Second one - Yes, MLE will also be inconsistent if the Probit DGP is wrong. However, other work I've played around with shows that the asymptotic bias associated with the LPM is often greater than that associated with an incorrect nonlinear model. For example, if the data are generated according to Probit, and then we fit either LPM or Logit.

This is something I'm currently working on more seriously - see one of my responses at http://davegiles.blogspot.ca/2012/07/more-comments-on-use-of-lpm.html#comment-form

This certainly deserves proper investigation.

6. This comment has been removed by a blog administrator.

7. Hi Dave,
What about when you have many interacted independent variables and a binary dependent variable? (for example interacting many independent variables with a set of dummies) Given that calculating marginal effects of interactions is complex when there are so many. Could you be justified in using LPM in this situation?
Rose

1. Rose - I have some sympathy with that, but there's a good literature on how to do things properly, even in that case. For example:

http://www.unc.edu/~enorton/AiNorton.pdf

and

http://www.sciencedirect.com/science/article/pii/S0165176510000777

8. Dave, if I use a logistic link function but minimize MSE instead of using MLE, do I still have the same problems?

9. Personally, I'd see more sense in that than just using OLS.

1. Thanks. A follow-up if I could...

If I use the logistic link function, then maximizing (1-a)*(1-p) + ap (MLE?) in the binary response case seems to be identical to minimizing absolute error. Is this true?

10. How did your estimates of B2 turn out?

11. Trying simulatating a model in which there is a true "absolute treatment effect", e.g.

y = a0 + a1*x + e in which e ~ bernoulli

Then run LPM and logit.

Better yet add a covariate to the equation above (e.g. a2*w) and show how logit will suggest that "a1" varies with w when it actually doesn't.

12. So LPM estimates are inconsistent for the ME if the true model is PROBIT ...And the probit estimator should be preferred if the DGP is Probit.... BIG SURPRISE THX Prof!

1. Thanks for your sarcastic comment. You'd be better off directing your energy to berating those of your colleagues who keep ignoring this fundamental point in their applied work.

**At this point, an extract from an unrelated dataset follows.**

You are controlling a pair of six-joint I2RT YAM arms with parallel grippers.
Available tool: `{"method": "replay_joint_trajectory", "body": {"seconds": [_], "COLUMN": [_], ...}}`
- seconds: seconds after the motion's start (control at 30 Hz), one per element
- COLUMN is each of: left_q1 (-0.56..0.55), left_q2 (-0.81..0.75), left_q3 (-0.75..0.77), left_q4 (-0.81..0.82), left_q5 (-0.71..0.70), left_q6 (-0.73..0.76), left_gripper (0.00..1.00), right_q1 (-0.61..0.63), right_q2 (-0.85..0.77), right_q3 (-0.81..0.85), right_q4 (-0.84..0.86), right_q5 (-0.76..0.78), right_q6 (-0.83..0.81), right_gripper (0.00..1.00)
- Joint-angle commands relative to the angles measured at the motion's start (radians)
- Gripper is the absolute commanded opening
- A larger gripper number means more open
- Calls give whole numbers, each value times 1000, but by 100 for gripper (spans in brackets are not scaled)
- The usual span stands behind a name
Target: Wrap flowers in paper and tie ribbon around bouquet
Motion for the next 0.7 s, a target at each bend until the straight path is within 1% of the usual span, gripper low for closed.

Goodness knows there are enough of them around.

13. Very useful posting since I am now dealing with binary dependent variable. I am still learning your another post about robust standard error for Probit and Logit. Very helpful!! Tony

1. Great posting! I have a quick question for you. What if there is no a priori reason for preferring the probit model (e.g., we are not doing a simulation and not knowing it to be the true model)..how can we choose between the probit model and the logit model?

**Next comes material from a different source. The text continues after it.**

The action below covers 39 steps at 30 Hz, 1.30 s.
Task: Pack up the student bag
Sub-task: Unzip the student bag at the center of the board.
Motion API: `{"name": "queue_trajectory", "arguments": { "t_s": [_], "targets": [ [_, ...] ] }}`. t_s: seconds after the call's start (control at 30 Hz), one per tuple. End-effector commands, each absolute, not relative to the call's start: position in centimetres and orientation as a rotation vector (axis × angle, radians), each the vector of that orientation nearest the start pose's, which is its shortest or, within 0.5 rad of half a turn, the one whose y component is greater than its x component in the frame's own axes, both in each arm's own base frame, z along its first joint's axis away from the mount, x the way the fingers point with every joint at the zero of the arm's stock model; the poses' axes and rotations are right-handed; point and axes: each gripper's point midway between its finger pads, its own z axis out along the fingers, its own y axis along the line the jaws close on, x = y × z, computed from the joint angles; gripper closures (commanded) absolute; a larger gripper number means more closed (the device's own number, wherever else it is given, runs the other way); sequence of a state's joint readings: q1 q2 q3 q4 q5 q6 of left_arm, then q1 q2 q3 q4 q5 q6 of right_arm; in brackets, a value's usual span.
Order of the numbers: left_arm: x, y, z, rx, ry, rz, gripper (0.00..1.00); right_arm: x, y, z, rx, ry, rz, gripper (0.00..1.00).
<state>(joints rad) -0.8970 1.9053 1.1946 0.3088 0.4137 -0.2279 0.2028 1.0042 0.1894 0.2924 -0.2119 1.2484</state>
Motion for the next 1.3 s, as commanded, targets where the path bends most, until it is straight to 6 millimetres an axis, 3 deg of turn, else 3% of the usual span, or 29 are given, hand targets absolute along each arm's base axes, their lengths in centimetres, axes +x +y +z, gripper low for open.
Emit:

2. I'd discriminate between the two using one the of the available information criteria. A useful paper on this is: G. Chen & H. Tsurumi, "Probit and Logit MOdel Selection", Communications in Statisics - Theory & Methods, 2010, 40, 159-175. Here's the abstract:

Abstract:
"Monte Carlo experiments are conducted to compare the Bayesian and sample theory model selection criteria in choosing the univariate probit and logit models. We use five criteria: the deviance information criterion (DIC), predictive deviance information criterion (PDIC), Akaike information criterion (AIC), weighted, and unweighted sums of squared errors. The first two criteria are Bayesian while the others are sample theory criteria. The results show that if data are balanced none of the model selection criteria considered in this article can distinguish the probit and logit models. If data are unbalanced and the sample size is large the DIC and AIC choose the correct models better than the other criteria. We show that if unbalanced binary data are generated by a leptokurtic distribution the logit model is preferred over the probit model. The probit model is preferred if unbalanced data are generated by a platykurtic distribution. We apply the model selection criteria to the probit and logit models that link the ups and downs of the returns on S&P500 to the crude oil price."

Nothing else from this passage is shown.